# New Chicken Project



## UncleJoe

We are down to 6 laying hens due to last summers predator problem. Not 1 of them is the least bit interested in sitting on eggs to bring the population back up. Soooo... 
We picked up a small styrofoam incubator at an auction last year for next to nothing. I collected eggs last week and on Friday I put 14 eggs in. Hopefully we will be seeing some new peeps around May 20th. 
Just in case it doesn't work out as well as i would like, I found someone on craigslist that was selling 2 week old, straight run, New Hampshire Reds for a buck a piece so I got 10. The first pic is the bator and the others are the brooder I made with a tote. They are so cute but with my luck I'll end up with 13 roosters and 1 hen.


----------



## worldengineer

I like that incubator. I think I could afford one like that! 
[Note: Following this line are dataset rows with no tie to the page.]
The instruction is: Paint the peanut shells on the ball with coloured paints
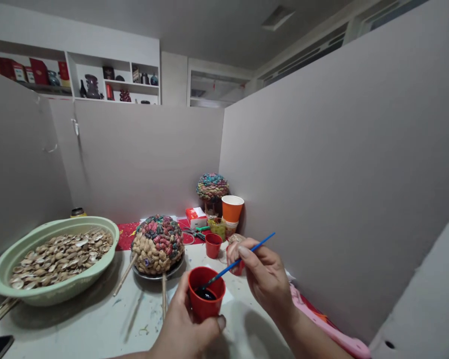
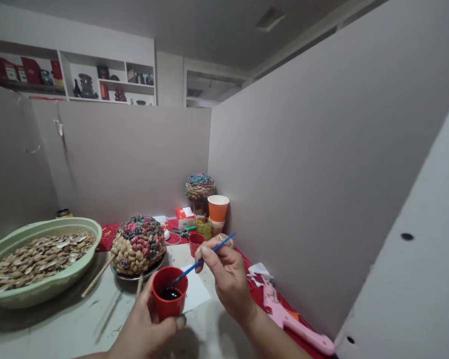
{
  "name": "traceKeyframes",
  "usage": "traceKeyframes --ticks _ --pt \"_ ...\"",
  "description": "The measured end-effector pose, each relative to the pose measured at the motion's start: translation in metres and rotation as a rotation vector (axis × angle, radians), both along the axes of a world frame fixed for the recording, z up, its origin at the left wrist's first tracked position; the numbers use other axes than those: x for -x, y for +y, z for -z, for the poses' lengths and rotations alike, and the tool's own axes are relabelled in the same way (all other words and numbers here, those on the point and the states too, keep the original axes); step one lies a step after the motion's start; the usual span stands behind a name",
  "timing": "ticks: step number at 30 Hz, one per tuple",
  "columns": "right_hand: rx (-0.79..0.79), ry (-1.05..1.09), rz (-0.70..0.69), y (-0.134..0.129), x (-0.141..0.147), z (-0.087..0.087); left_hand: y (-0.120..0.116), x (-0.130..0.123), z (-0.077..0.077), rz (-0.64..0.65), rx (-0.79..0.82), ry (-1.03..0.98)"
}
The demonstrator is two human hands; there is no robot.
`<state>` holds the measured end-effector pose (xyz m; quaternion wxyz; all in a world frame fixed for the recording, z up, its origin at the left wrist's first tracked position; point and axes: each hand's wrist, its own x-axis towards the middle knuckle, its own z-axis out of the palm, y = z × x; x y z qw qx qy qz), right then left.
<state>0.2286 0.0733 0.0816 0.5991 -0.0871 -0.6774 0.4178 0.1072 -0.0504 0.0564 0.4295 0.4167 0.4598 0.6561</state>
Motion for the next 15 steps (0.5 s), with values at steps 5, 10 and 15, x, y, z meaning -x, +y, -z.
traceKeyframes --ticks 5,10,15 --pt "0.022 -0.128 -0.043 -0.019 0.011 -0.025 -0.009 0.024 -0.025 -0.056 0.038 0.065" --pt "0.021 -0.226 -0.018 -0.032 0.033 -0.027 -0.029 0.046 -0.027 -0.048 0.072 -0.027" --pt "0.164 -0.202 -0.153 -0.036 0.051 -0.013 -0.044 0.063 -0.023 -0.170 0.062 0.044"
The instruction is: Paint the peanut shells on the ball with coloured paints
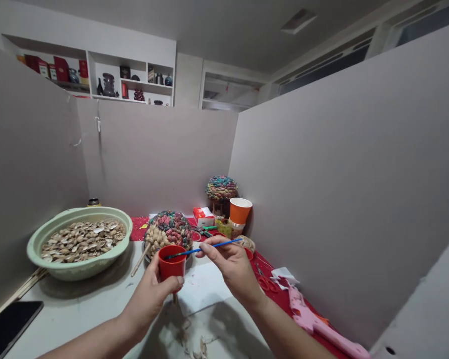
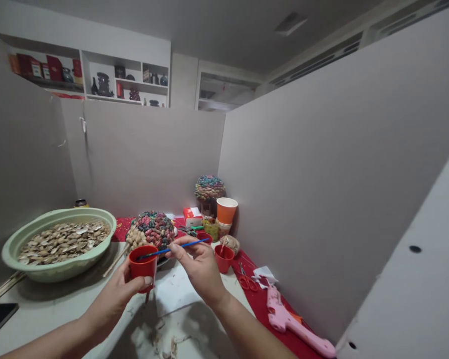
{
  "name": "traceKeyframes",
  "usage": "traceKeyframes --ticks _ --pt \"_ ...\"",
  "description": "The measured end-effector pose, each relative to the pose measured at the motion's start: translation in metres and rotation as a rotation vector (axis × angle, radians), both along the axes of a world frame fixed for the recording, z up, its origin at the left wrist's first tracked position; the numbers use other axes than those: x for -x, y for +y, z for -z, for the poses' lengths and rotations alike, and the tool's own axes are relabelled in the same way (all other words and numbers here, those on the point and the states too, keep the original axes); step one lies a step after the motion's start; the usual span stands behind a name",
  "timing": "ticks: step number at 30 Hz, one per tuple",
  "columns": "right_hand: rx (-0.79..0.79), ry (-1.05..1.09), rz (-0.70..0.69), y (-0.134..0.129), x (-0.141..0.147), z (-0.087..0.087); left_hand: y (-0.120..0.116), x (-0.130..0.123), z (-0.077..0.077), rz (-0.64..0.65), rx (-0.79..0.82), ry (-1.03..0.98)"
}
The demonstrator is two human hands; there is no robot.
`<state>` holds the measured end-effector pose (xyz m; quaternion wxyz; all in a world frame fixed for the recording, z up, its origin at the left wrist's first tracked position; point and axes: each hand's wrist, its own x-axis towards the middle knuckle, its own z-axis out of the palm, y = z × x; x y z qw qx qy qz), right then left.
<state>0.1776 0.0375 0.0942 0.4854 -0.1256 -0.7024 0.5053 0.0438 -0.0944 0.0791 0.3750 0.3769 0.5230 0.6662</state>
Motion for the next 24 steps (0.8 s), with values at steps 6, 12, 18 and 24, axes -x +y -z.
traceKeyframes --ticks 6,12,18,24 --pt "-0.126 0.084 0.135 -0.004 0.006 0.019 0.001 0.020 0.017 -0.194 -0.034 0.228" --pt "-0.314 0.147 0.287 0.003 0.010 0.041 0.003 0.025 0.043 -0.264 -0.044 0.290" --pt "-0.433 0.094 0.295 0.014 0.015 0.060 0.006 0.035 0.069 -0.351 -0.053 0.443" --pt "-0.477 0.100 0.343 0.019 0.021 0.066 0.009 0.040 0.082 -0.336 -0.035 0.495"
Don't feel bad, I have luck like that all the time. Less luck more of a daily routine.


----------



## Emerald

I've got that incubator and they do work great! Just make sure that you take out the red plug on top so that the eggs get fresh air and that the reservoirs in the bottom have water in them at all times to keep the humidity up. And once you take out the red plug don't forget to adjust the heat again(I didn't once and it took about 2 days longer for them to hatch.
Did it come with the egg turner or are you turning the eggs by hand?
Funny chicken story to follow!
I have been having raccoon problems lately and I lost two hens last Monday(or really Tuesday morning I should say) one got left without a face and I had to put her out of her misery and the other was just gone.. Helping hubby figure out how to fix a new sturdier door(the raccoon actually broke the darn thing off!) I got too close to hubby and got an elbow in the throat/neck when he turned around to ask me something! Then when we were putting up the wooden "guides" for the new slide down door I was pushing the wood in place with my foot (cuz I can push harder against the block with my foot) and the big screw came all through all the way and into my shoe! :gaah: that darn screw was so long I could feel it going right between my toes! But after all the laughing and finger pointing we got it done! and that darn raccoon can't get in now!
But the good thing is my little neighbor boy came to the door today and asked if I had lost any chickens? Cuz there was a big rooster in the bushes by his house for the last few days... So hubs and I went over and sure enuf there was my missing gal! A brown leghorn (they have big combs almost like the males), it sure took some doing getting her to come out of the bushes and when she did she ran to the big blue spruce, It took my hubby, the neighbor boy, his friend the little neighbor girl(both about 7 or 8 years old) and her big brother and myself about 1/2 hour of comical running around to catch the little stinker! But I finally climbed half in the darn tree(I am covered by scratches) and got her by the leg.. Got her in the pen with the others and she ran in and got something to drink and eat... .
Ahhh the joys of chicken farming! I think I am going :nuts:.


----------



## UncleJoe

Emerald said:


> Did it come with the egg turner or are you turning the eggs by hand?


Turning by hand. I took a pencil and marked each one with an X on one side and an O on the other.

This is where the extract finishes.